**REQUIRED WORK**
All lines below starting at the one that holds "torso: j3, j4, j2" and ending at the one that holds "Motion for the" should be printed exactly, ends included. Pictures should not be printed, nor anything else.

**EXERCISE DATA**

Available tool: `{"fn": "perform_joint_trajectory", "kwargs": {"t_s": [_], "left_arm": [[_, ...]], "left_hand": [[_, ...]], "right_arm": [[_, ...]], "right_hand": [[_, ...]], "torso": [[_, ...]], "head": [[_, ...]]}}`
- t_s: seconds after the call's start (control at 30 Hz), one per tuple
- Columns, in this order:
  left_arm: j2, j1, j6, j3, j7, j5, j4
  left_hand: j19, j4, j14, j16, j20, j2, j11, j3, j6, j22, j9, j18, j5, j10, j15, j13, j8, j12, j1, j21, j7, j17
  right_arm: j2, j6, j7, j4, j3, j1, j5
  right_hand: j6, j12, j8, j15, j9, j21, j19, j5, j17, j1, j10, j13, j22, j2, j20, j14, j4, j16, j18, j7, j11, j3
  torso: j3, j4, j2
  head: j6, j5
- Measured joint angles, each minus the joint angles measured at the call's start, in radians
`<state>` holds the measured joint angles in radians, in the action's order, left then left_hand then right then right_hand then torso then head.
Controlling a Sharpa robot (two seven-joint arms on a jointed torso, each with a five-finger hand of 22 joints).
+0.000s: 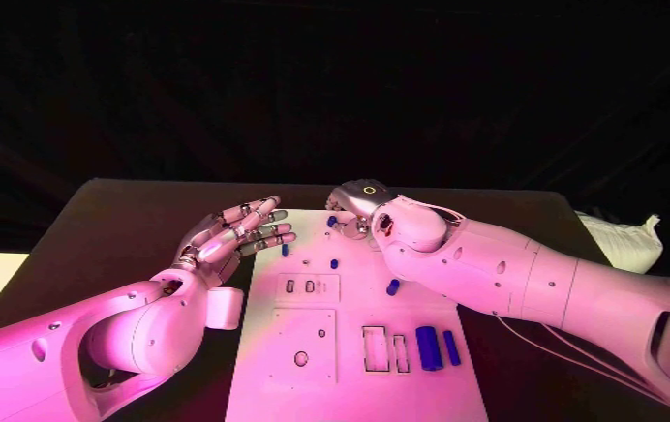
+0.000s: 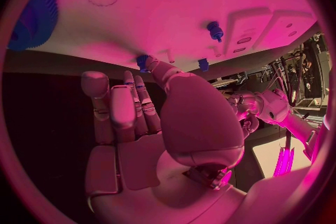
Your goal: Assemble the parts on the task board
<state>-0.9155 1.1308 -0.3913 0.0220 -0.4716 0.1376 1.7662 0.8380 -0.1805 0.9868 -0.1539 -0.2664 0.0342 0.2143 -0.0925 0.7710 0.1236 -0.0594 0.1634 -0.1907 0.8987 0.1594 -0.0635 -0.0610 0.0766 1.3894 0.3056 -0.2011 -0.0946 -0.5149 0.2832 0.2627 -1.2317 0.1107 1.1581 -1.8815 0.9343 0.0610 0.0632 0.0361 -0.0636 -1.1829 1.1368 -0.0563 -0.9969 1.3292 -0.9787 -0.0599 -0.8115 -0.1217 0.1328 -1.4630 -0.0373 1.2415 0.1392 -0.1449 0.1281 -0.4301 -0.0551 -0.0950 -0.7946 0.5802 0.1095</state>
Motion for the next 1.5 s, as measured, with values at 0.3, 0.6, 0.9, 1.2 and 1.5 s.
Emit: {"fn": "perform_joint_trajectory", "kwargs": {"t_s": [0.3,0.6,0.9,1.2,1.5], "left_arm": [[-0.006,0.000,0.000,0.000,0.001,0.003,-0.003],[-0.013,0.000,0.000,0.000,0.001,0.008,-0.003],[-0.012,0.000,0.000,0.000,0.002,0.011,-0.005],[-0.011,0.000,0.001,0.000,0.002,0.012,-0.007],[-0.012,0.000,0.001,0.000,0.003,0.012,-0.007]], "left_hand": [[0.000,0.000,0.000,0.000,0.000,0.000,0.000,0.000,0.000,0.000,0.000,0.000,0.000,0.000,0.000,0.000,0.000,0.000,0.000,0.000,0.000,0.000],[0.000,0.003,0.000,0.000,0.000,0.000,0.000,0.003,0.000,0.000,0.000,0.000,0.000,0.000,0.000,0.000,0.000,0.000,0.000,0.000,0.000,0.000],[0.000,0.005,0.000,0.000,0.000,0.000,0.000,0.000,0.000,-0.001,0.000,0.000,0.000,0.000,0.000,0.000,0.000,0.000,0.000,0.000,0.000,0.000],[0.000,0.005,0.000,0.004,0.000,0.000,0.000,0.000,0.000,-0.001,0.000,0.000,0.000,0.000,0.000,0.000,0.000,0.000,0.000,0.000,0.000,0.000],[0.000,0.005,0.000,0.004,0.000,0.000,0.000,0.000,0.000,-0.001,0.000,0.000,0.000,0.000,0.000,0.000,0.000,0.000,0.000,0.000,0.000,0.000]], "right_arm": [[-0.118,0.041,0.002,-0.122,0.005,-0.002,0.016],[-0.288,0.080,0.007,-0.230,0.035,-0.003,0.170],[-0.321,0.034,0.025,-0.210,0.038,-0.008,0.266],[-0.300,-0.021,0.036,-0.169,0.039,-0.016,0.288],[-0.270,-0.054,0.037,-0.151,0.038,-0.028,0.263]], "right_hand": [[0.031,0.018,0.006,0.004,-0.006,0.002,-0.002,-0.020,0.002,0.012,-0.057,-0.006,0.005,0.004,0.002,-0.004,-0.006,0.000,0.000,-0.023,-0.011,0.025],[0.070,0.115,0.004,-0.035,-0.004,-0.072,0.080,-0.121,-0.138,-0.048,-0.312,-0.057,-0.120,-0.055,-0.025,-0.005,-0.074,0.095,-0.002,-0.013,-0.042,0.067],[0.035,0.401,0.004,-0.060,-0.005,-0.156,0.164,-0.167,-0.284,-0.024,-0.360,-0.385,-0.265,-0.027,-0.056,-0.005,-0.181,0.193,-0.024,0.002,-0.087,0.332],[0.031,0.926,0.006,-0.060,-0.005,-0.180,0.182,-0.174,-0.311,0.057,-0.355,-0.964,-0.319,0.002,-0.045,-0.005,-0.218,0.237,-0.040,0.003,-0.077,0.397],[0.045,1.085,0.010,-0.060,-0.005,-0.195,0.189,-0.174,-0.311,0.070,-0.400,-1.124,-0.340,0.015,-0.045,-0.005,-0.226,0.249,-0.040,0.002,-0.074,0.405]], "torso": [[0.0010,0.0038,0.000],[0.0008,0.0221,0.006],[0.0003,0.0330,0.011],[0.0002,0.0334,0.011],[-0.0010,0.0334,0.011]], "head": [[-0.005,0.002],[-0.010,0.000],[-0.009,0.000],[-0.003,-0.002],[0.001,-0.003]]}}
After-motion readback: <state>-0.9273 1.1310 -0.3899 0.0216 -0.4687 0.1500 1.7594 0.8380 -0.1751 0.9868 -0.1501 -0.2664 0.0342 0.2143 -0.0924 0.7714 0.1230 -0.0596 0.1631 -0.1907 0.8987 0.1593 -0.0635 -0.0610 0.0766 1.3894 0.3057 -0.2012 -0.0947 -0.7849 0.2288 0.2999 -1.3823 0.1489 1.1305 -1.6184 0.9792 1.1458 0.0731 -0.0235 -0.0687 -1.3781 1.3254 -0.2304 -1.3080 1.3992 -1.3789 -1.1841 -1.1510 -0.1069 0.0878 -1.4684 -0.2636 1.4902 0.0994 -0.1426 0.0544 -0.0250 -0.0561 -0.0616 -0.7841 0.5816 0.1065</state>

**SOLUTION FOR THIS EXERCISE**
  torso: j3, j4, j2
  head: j6, j5
- Measured joint angles, each minus the joint angles measured at the call's start, in radians
`<state>` holds the measured joint angles in radians, in the action's order, left then left_hand then right then right_hand then torso then head.
Controlling a Sharpa robot (two seven-joint arms on a jointed torso, each with a five-finger hand of 22 joints).
+0.000s: 
+0.000s: 
Your goal: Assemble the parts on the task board
<state>-0.9155 1.1308 -0.3913 0.0220 -0.4716 0.1376 1.7662 0.8380 -0.1805 0.9868 -0.1539 -0.2664 0.0342 0.2143 -0.0925 0.7710 0.1236 -0.0594 0.1634 -0.1907 0.8987 0.1594 -0.0635 -0.0610 0.0766 1.3894 0.3056 -0.2011 -0.0946 -0.5149 0.2832 0.2627 -1.2317 0.1107 1.1581 -1.8815 0.9343 0.0610 0.0632 0.0361 -0.0636 -1.1829 1.1368 -0.0563 -0.9969 1.3292 -0.9787 -0.0599 -0.8115 -0.1217 0.1328 -1.4630 -0.0373 1.2415 0.1392 -0.1449 0.1281 -0.4301 -0.0551 -0.0950 -0.7946 0.5802 0.1095</state>
Motion for the next 1.5 s, as measured, with values at 0.3, 0.6, 0.9, 1.2 and 1.5 s.

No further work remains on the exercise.